Our analysis shows that this group of technical identity standards are based on under-specified and often non-standardized documents.
- Score: 7.6146285961466
- License: http://creativecommons.org/licenses/by-sa/4.0/
- Abstract: Due to the widespread COVID-19 pandemic, there has been a push for `immunity
passports' and even technical proposals. Although the debate about the medical
and ethical problems of immunity passports has been widespread, there has been
less inspection of the technical foundations of immunity passport schemes.

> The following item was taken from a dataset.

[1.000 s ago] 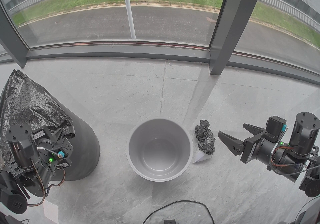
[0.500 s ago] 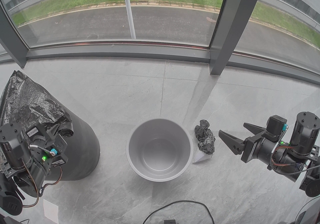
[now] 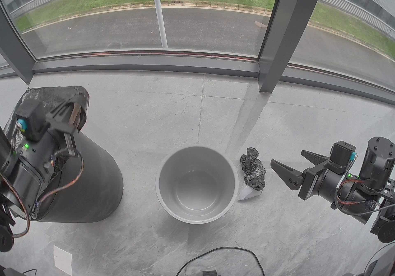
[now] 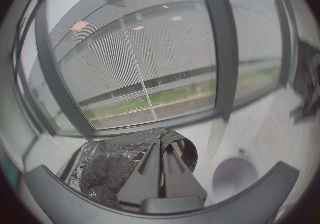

These schemes are envisaged to be used for sharing COVID-19 test and
vaccination results in general. The most prominent immunity passport schemes
have involved a stack of little-known standards, such as Decentralized
Identifiers (DIDs) and Verifiable Credentials (VCs) from the World Wide Web
Consortium (W3C). Our analysis shows that this group of technical identity
standards are based on under-specified and often non-standardized documents
that have substantial security and privacy issues, due in part to the
questionable use of blockchain technology. One concrete proposal for immunity
passports is even susceptible to dictionary attacks. The use of `cryptography
theater' in efforts like immunity passports, where cryptography is used to
allay the privacy concerns of users, should be discouraged in standardization.
Deployment of these W3C standards for `self-sovereign identity' in use-cases
like immunity passports could just as well lead to a dangerous form identity
totalitarianism.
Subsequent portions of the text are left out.